What is required:
Copy out exactly the lines from the line containing "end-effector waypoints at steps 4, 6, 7" to the end of the listing.

Entries provided:
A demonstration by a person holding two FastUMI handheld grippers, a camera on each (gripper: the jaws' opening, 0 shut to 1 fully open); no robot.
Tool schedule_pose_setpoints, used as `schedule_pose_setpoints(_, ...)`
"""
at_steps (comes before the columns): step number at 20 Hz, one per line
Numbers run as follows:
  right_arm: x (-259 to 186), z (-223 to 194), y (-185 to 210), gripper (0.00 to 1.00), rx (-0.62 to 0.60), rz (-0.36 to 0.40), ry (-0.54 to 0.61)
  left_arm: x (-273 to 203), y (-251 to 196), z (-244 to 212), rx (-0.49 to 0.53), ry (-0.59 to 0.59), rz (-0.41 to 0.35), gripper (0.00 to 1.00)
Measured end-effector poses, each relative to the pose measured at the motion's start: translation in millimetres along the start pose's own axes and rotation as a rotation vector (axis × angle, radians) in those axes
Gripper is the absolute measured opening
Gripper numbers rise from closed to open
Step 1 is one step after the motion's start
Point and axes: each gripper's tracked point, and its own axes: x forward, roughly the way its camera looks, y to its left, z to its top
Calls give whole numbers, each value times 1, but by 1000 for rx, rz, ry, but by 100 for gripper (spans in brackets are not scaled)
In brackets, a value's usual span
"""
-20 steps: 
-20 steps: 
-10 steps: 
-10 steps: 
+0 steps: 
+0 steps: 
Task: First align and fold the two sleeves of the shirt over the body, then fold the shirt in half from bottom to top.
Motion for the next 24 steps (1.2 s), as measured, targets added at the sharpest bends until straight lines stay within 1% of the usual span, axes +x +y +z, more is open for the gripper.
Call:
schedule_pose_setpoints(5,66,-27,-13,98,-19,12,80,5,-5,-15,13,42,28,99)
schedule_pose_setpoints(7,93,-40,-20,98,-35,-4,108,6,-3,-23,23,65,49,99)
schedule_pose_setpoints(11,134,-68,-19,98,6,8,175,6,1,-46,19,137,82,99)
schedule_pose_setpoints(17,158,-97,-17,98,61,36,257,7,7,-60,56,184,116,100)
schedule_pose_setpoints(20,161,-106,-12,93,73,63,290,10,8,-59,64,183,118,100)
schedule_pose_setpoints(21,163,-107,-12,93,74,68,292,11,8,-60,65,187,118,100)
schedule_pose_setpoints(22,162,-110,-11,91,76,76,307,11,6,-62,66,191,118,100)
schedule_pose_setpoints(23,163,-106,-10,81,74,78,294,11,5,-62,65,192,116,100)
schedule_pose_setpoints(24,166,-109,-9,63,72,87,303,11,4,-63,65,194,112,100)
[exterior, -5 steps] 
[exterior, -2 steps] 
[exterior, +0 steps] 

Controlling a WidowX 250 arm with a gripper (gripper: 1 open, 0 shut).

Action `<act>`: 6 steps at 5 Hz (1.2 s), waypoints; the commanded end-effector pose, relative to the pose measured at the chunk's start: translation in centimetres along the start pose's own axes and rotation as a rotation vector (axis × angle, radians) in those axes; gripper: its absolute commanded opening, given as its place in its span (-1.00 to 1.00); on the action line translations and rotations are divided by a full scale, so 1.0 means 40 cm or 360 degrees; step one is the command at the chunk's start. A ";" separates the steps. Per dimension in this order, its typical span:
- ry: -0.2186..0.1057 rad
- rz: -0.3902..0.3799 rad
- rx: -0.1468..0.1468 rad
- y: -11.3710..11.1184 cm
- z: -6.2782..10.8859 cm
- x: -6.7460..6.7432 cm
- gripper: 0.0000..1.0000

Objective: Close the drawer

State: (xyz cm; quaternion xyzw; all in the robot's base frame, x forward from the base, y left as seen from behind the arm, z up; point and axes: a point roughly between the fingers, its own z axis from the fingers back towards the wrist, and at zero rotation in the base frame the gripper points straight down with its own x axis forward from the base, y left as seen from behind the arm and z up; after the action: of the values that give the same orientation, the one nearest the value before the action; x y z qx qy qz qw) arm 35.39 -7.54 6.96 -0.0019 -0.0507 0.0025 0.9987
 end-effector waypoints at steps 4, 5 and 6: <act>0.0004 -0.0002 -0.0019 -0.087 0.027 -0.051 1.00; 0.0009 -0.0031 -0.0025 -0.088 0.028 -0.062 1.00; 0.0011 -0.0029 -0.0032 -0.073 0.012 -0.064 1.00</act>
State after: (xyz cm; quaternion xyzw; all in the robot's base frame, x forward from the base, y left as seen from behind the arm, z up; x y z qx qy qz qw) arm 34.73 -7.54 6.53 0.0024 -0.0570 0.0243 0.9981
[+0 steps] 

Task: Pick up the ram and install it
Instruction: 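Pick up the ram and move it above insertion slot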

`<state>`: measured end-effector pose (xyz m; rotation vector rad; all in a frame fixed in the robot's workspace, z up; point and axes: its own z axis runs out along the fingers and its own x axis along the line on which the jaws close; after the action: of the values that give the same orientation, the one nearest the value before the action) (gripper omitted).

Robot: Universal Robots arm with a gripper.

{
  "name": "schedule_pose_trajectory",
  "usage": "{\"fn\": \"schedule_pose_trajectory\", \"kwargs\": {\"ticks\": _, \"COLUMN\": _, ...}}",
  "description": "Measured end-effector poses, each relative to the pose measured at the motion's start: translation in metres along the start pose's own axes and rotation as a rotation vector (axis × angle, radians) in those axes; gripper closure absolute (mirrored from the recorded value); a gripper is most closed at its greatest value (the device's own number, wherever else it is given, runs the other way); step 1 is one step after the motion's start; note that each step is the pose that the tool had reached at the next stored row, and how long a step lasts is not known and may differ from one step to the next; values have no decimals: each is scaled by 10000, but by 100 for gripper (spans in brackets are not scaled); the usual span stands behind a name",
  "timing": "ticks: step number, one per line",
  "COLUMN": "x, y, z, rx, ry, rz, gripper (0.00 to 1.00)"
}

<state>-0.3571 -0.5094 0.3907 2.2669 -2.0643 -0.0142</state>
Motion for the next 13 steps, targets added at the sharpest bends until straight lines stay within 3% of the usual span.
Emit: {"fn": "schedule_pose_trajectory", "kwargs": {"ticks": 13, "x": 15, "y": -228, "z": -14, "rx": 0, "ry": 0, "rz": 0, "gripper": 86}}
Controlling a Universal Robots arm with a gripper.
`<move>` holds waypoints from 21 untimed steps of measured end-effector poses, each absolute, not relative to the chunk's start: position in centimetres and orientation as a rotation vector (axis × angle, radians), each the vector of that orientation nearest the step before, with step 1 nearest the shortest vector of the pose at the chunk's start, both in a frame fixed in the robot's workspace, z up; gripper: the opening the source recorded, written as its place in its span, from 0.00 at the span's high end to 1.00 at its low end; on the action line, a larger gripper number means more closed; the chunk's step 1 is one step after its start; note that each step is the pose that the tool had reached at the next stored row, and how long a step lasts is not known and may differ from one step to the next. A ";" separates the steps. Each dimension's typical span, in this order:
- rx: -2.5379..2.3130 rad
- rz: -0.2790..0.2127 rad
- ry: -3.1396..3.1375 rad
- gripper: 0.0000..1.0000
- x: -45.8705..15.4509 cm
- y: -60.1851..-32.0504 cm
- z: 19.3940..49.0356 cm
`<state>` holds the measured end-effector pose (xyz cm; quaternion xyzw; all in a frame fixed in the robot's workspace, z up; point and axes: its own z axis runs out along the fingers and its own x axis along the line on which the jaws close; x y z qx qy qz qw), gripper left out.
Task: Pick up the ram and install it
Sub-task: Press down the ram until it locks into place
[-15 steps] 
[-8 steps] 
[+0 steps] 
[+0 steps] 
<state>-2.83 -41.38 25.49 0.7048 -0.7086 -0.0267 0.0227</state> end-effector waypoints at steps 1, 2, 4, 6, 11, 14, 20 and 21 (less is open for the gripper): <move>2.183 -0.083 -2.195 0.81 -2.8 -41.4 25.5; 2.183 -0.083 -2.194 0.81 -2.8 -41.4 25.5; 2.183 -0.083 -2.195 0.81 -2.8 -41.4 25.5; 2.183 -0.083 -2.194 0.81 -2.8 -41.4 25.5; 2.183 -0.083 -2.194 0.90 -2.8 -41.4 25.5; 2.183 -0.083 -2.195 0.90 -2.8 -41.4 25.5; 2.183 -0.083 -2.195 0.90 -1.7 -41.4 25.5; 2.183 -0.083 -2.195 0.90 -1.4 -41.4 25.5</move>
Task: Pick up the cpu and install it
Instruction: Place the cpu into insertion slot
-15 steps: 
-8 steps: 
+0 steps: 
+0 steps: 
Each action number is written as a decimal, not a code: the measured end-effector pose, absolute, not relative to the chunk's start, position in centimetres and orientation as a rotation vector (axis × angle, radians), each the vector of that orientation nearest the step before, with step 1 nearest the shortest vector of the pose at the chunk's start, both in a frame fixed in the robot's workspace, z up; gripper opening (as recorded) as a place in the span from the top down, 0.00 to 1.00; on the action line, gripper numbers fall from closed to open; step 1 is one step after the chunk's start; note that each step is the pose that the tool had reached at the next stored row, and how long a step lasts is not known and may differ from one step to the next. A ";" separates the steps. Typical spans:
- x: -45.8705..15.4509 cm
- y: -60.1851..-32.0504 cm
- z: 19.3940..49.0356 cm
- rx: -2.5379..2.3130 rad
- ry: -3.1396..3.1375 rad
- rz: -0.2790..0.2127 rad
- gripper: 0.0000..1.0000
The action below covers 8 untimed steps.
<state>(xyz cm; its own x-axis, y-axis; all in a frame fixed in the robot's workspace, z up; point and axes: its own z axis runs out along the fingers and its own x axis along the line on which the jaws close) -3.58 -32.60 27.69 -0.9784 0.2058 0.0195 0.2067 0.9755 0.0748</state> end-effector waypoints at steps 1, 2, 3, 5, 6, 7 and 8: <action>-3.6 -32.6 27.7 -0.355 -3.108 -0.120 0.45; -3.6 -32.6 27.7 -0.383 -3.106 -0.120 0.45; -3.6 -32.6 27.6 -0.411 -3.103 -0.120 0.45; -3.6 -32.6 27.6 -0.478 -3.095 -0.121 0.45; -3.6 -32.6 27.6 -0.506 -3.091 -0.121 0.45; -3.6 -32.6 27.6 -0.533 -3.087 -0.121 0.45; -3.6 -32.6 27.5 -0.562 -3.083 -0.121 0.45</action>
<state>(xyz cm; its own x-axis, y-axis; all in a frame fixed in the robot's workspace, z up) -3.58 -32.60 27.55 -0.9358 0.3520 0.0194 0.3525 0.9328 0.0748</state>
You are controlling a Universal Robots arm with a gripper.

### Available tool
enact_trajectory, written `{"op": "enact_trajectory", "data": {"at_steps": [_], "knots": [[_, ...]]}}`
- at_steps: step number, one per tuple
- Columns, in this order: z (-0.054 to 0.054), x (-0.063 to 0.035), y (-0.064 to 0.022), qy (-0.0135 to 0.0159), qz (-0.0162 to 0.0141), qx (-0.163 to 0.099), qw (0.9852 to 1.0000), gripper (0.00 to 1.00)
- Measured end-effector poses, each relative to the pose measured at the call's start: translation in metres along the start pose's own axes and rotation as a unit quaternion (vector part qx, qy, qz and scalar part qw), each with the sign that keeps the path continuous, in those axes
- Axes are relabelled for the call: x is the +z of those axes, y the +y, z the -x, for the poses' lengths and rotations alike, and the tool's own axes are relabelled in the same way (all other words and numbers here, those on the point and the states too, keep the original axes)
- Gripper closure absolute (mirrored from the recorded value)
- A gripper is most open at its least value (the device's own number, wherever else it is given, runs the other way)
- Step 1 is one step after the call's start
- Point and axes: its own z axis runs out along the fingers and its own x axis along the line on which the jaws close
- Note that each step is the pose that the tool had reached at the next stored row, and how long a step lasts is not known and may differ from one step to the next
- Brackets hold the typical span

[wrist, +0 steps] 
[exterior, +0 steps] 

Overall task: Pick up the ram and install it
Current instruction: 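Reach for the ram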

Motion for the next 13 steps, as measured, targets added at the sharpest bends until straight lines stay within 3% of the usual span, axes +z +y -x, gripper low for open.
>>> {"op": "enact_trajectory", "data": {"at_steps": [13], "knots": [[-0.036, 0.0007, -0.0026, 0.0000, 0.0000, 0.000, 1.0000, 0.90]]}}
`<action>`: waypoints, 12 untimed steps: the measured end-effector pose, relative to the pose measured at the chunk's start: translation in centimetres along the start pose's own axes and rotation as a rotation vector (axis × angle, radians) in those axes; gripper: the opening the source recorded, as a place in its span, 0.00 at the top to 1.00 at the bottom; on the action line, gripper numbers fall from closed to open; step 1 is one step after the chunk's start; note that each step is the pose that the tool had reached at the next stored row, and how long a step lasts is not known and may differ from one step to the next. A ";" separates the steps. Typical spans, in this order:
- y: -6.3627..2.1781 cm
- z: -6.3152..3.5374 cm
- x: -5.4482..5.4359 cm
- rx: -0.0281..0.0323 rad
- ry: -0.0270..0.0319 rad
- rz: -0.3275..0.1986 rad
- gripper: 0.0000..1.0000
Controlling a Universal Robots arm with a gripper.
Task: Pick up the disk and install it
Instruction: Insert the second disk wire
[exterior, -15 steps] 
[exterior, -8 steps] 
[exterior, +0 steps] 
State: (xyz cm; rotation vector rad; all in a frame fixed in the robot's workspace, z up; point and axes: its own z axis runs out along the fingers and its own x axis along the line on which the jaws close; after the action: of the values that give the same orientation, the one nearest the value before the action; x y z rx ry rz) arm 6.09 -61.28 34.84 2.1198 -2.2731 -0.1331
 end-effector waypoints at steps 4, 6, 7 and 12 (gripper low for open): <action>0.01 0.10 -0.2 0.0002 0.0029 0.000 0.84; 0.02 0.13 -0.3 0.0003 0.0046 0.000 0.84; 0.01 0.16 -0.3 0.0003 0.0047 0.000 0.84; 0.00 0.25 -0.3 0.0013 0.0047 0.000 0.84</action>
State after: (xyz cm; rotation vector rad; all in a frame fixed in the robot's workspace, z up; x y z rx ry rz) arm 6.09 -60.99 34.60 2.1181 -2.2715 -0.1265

Expected answer:
 end-effector waypoints at steps 4, 6, 7 and 12 (gripper low for open): <action>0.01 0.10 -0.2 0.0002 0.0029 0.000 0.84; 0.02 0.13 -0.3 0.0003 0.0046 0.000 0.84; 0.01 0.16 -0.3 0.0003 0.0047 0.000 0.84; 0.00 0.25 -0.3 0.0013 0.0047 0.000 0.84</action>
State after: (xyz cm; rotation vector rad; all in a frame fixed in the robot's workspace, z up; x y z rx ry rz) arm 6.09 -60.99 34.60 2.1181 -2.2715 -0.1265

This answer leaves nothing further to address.